Samm;96030 wrote:vectorcube, that was the worst possible response I think I could have gotten to my post. You refuse to accept any idea that doesn't fit into your preconceptions of this debate, and you call ideas you don't like by unflattering names. You are not practicing philosophy when you do such things. I recognize and consider the ideas you are postulating, and while I know they are as speculative as my own ideas, I accept that some infinite regression of universes, each causing the next and caused by the previous universe is a valid idea to be considered. I'm not fond of infinite regressions because no element in such a regression is truly explained until all the elements are explained, and its impossible to explain an infinite number of elements.
Would you like to take another shot at my previous post, and this time maybe actually respond to what I'm saying?
Samm
look, i am not trying to insult you, so you really have to put your pride away.

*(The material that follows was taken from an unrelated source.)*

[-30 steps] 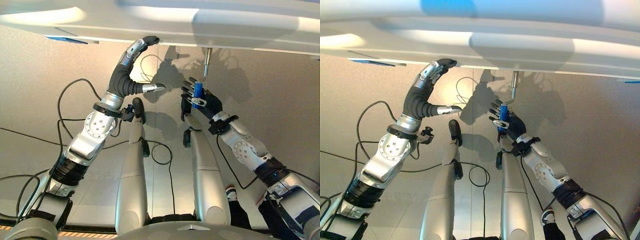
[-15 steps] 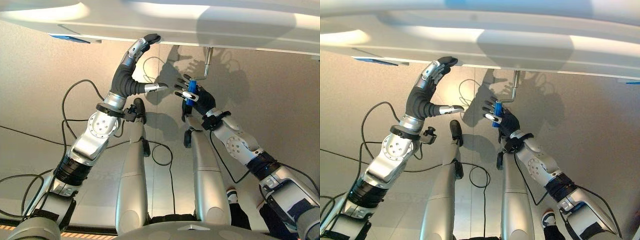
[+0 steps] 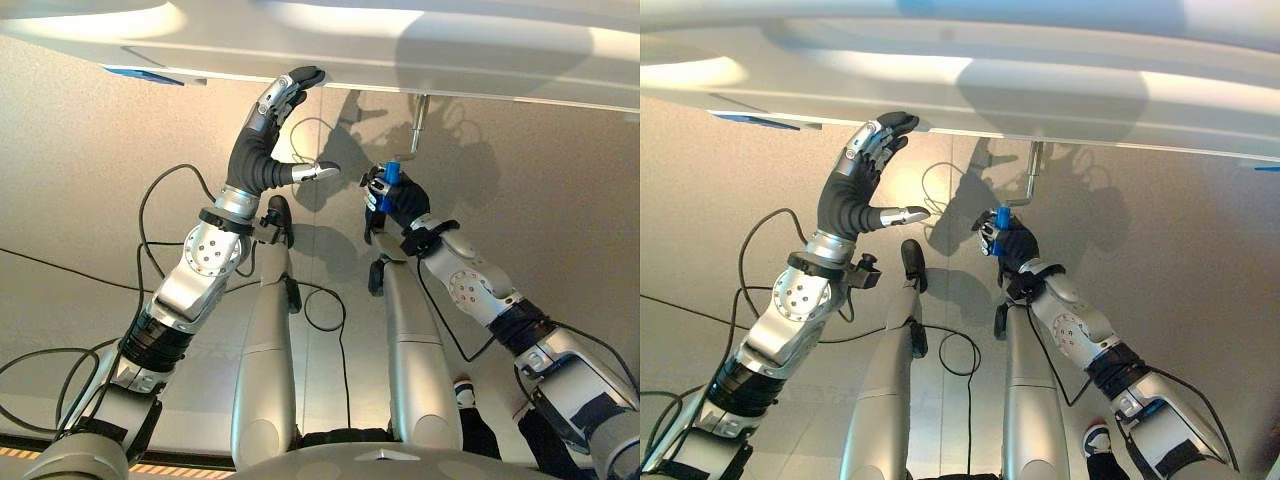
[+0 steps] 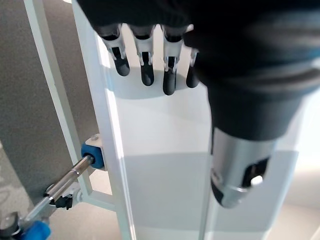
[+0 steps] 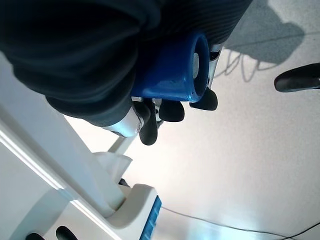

I am telling you your solution is bad. In fact, you solution of postulating an entity that is timeless and spaceless is "weird". Why? Because there are so many other options. In fact, "Every" well known "modern" philosophers that i can think of have try to explain the ultimate "why" question. In all cases, they take up something like a multiverse, or some sort of possible world realism. Just to name a few:
Max tagmark` s level 4 multiverse.
Robert Nozick `s Principle of fecundity
David lewis ` s possible world realism.
Derick Parfit` s selector for selecting all possible worlds.
John ****** ` s ethical requirement.
In case you are wondering. There is a common theme. All of these philosophers( and one physicist) advocate something like a multiverse so that the contingent nature of our universe is less surprising. None of them try to find a transcendent cause for the universe, because they would have to:
1) postulate something that is completely mysterious, while other less mysterious options are available( ie : multiverses)
2) The conviction that the big bang is a natural event that can be understood. ( ie: a conviction that nothing is mysterious)
What is wrong about your solution is that you postulate something is that complete weird while there are more plausible solutions. Postulating a timeless being is fine, but that is not a satisfying explanation for the bb, because this timeless being would simply be way more complicate, and infinitly less comprehensible than the bb itself. Your substitute one mystery with another. How great!
The "majority" solution among modern philosophers that ask this ultimate question is that our bb is nothing special, and in fact, it is less mysterious if we suppose the existence of infinite many universes.